Monday shouldn't have been any different from every Monday Cosima had spent in the library over the past three years. Nothing about it felt different when the librarians (Betty and Joan) arrived in the morning, or when a small group of children and their parents came in soon after. Marge still stopped in, chatted with Joan, then settled on her bench. Cosima still sat next to her, and still lamented over not being able to read the whole thing. George still picked her up. She was about to leave, thinking a change of scenery might brighten her day, when someone she didn't know or even vaguely recognize stepped through the doors. A student, by the looks of her, laden down with a bag that seemed heavy, and the same tired expression that most college kids tended to have.

And she was pretty. Cosima stared, then shuddered when a man walked through her, and left the doors to trail after the mysterious blonde. She made a beeline for the science books, and excitement filled Cosima to the brim. No one ever went to the science section. Cosima passed through a book cart that got in her way, still following. Despite never having been there before, the woman seemed to know exactly what she was looking for, and after a few minutes pulled several books off the shelves and took her burden to one of the quiet tables in the back corner, far from the noise of the front desk and the children's section. Cosima stood behind her shoulder, careful not to touch her, and looked at the books; microbiology, immune system, antibiotics...

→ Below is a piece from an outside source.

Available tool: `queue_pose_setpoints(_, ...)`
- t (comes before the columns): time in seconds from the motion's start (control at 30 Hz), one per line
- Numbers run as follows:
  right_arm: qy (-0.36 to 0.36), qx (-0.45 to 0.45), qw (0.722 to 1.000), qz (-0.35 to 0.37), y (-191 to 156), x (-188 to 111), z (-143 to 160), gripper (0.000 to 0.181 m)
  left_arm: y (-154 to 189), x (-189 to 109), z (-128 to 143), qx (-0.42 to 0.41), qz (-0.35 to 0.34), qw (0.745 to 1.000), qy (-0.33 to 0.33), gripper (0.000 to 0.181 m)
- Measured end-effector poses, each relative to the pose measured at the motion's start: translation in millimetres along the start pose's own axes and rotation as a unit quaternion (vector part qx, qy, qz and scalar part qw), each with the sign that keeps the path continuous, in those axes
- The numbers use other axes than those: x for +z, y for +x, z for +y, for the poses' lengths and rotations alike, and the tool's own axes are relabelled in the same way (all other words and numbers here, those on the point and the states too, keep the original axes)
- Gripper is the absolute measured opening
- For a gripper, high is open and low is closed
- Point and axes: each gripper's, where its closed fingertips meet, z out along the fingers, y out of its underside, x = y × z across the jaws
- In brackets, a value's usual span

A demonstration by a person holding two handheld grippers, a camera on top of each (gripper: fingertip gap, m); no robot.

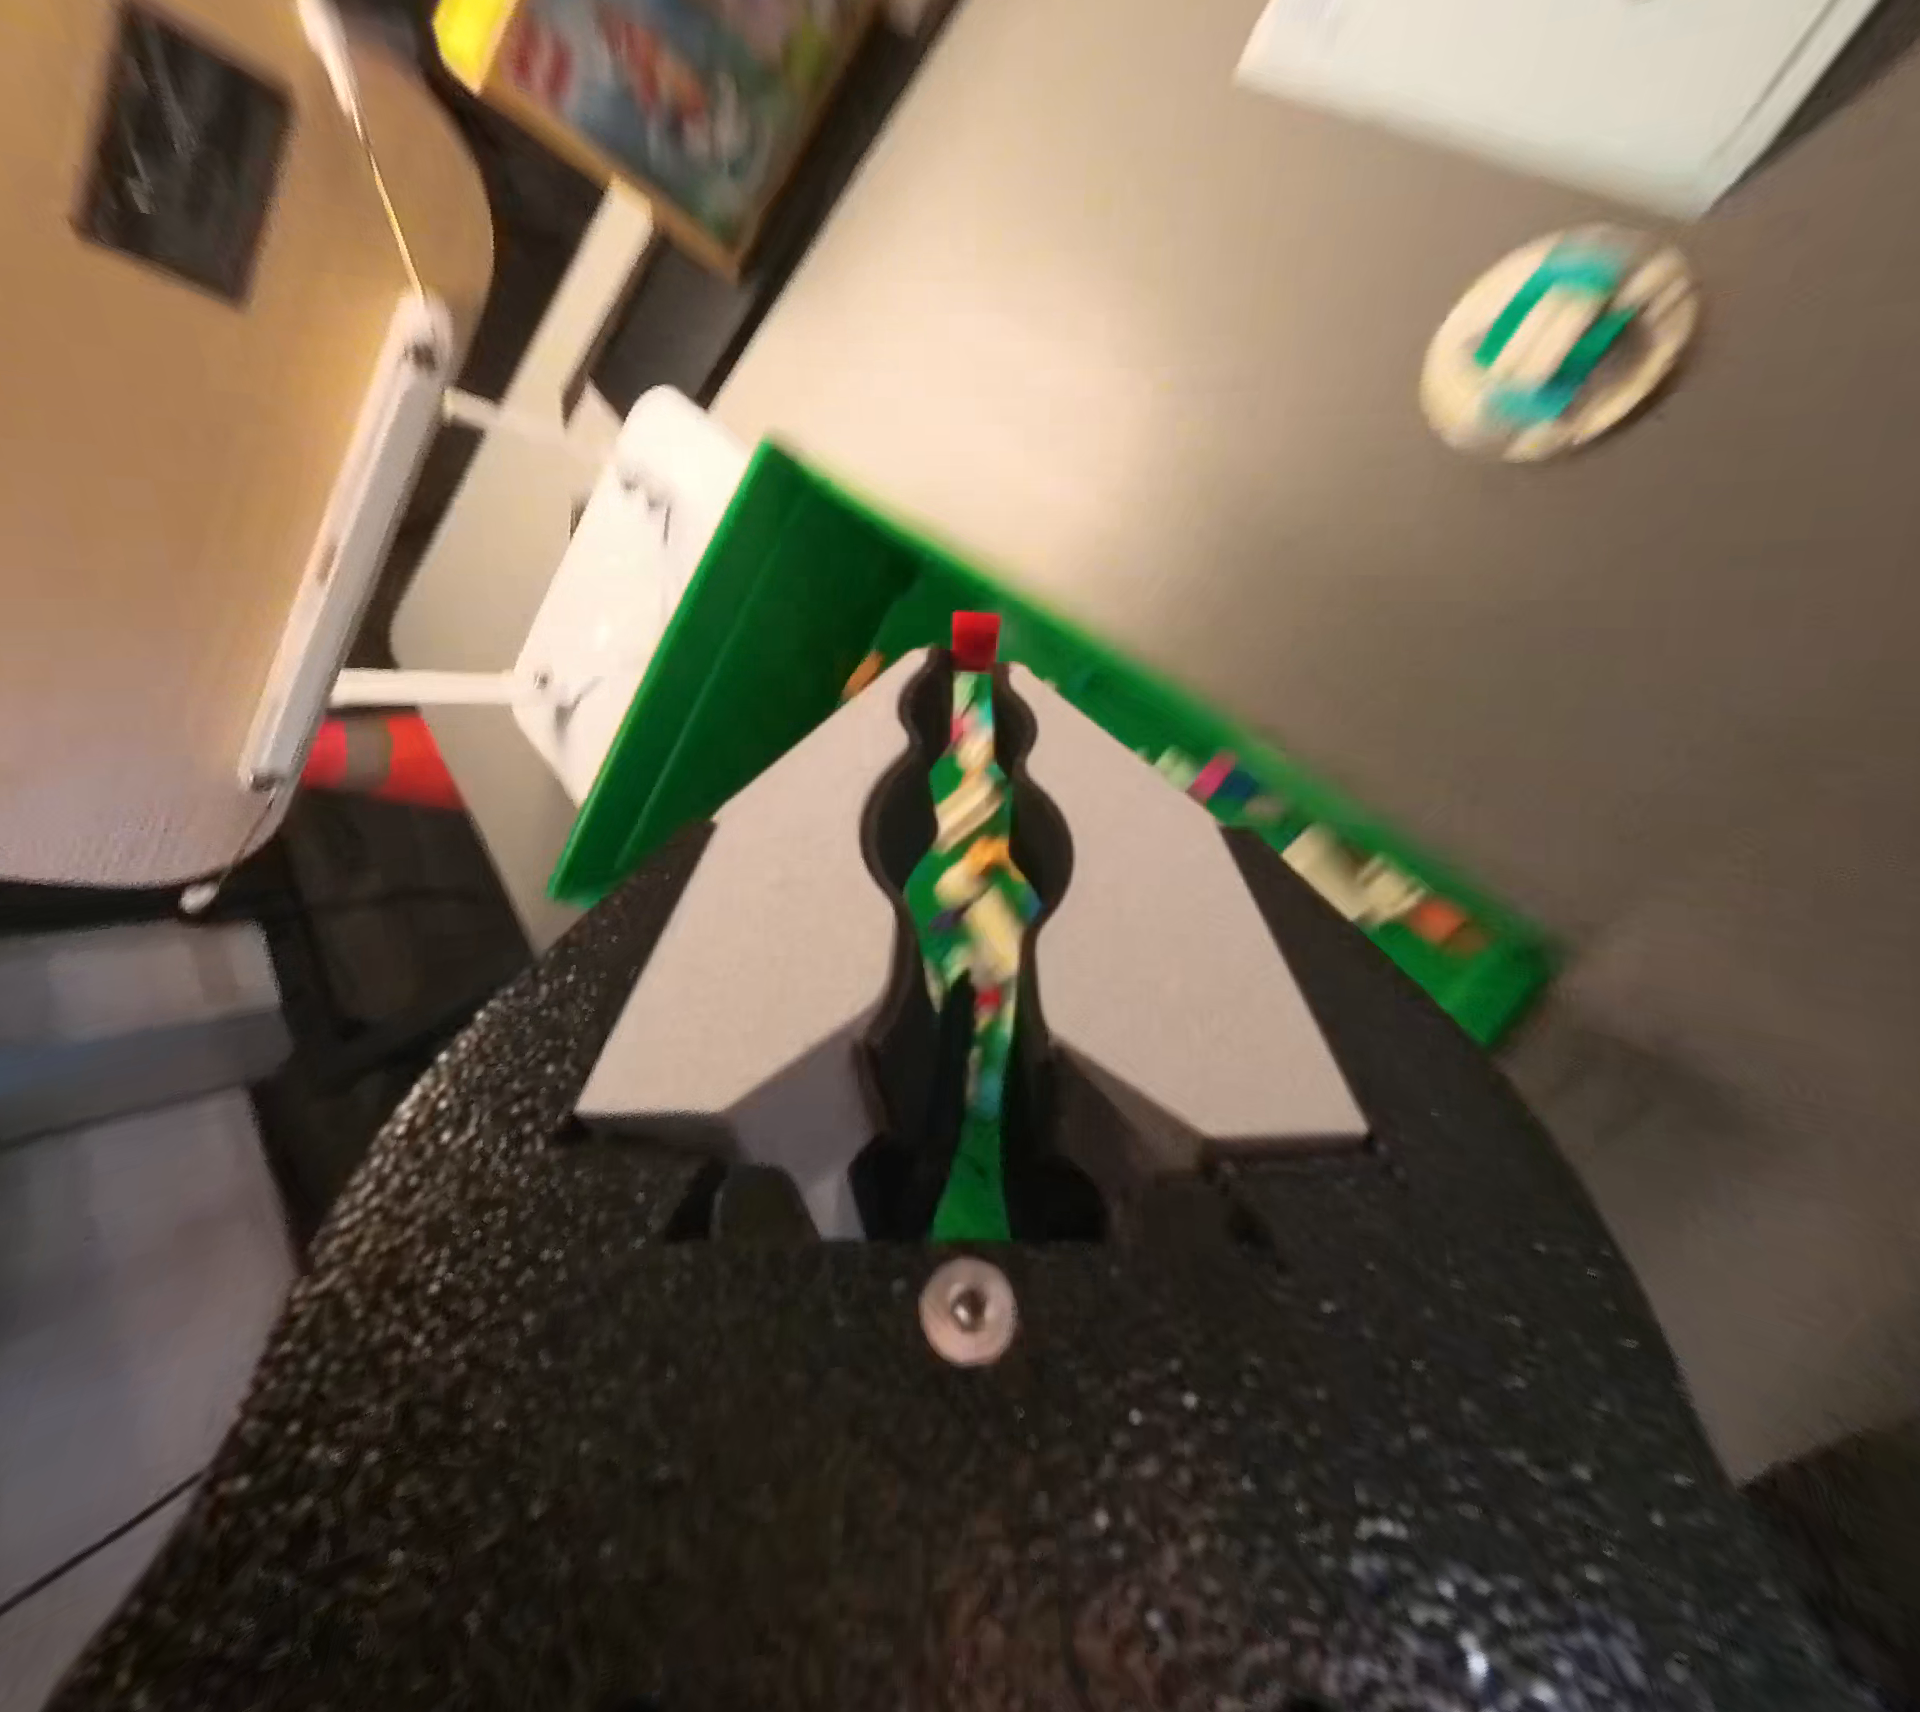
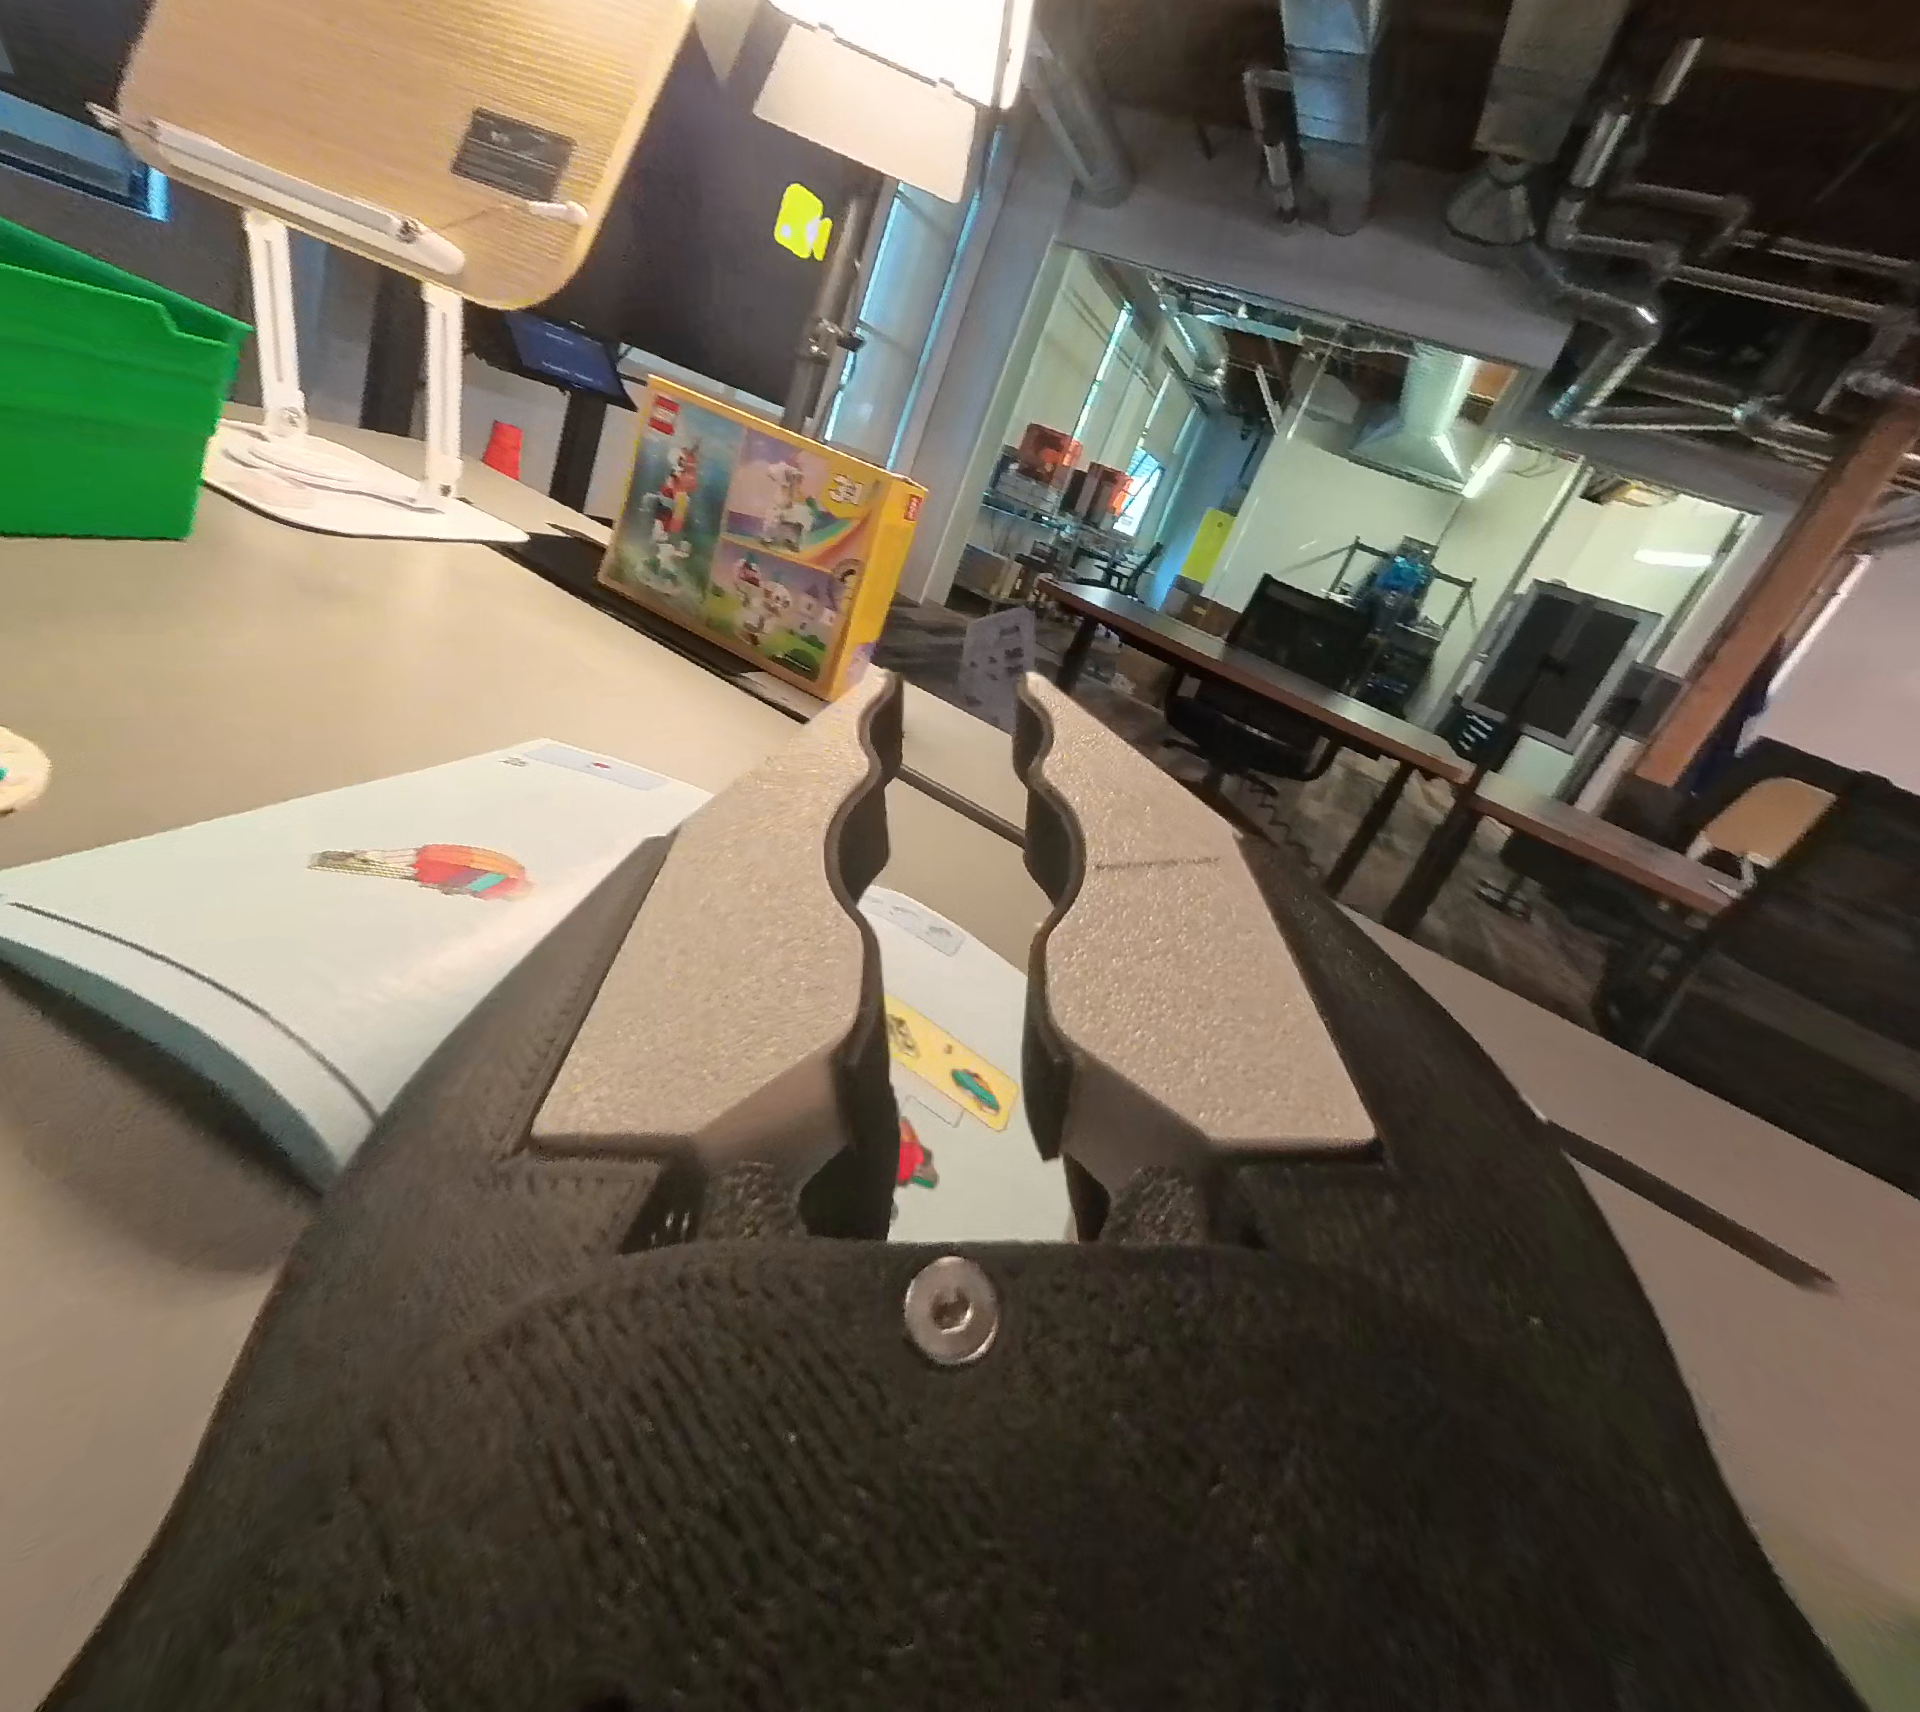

"You going to be a doctor?" Cosima asked, although she'd long since stopped expecting any kind of response. "Cool. I was going to be a doctor. Sort of." The blonde pulled a notebook from her bag and cracked one of the books open, skimming the table of contents before flipping through to the page she needed. Cosima shoved her hands into her pockets. God, she'd missed science, and the fact that the woman was absolutely gorgeous was certainly a plus.

She could have spent the entire day (or forever, literally) watching her read, and as excited as she was to learn about the new theories and research that had cropped up since she'd been in school, she was patient as ever while Science Girl took notes. Her handwriting was adorable, Cosima noted absently, tilting her head to the side in consideration as the blonde jotted something down in a neat scrawl.

It was too soon when Science Girl packed up her things, and carefully placed her books back in their proper places on the shelf. Cosima sighed, lingering at the end of the aisle and watching her disappear out of the building. Park for her it was, then, unless she wanted to spend the remaining hours until closing trying to muster up enough energy to open a book and read for herself (which was harder than it sounded; books were heavy, especially science books). Science Girl was already gone when she finally left, into winter air that she couldn't really feel, or smell, lost in the rush of moving bodies. Cosima waited for a clear patch in the traffic at the base of the library stairs, and joined a group at the corner crossing the street.

She was back in the library after lock up, aimlessly wandering about the darkened building. It was so much more peaceful at night, somehow, even though it was quiet during the day. Cosima switched on one of the desk lamps, ignoring how it flickered, and with some effort, moved one of the bean bags from the kids area over to it, then snorted at how ridiculous it would have looked if anyone else had been in there with her. Lights turning themselves on, objects jerking across the floor.

"You need to find something to amuse yourself at night, Cosima," she told herself for the thousandth time since she'd started haunting the place. Settled on the bean bag, though her body didn't dip or mould it in anyway, she closed her eyes. Even if she didn't sleep, she could still spend the night relaxing until the librarians came back in the morning.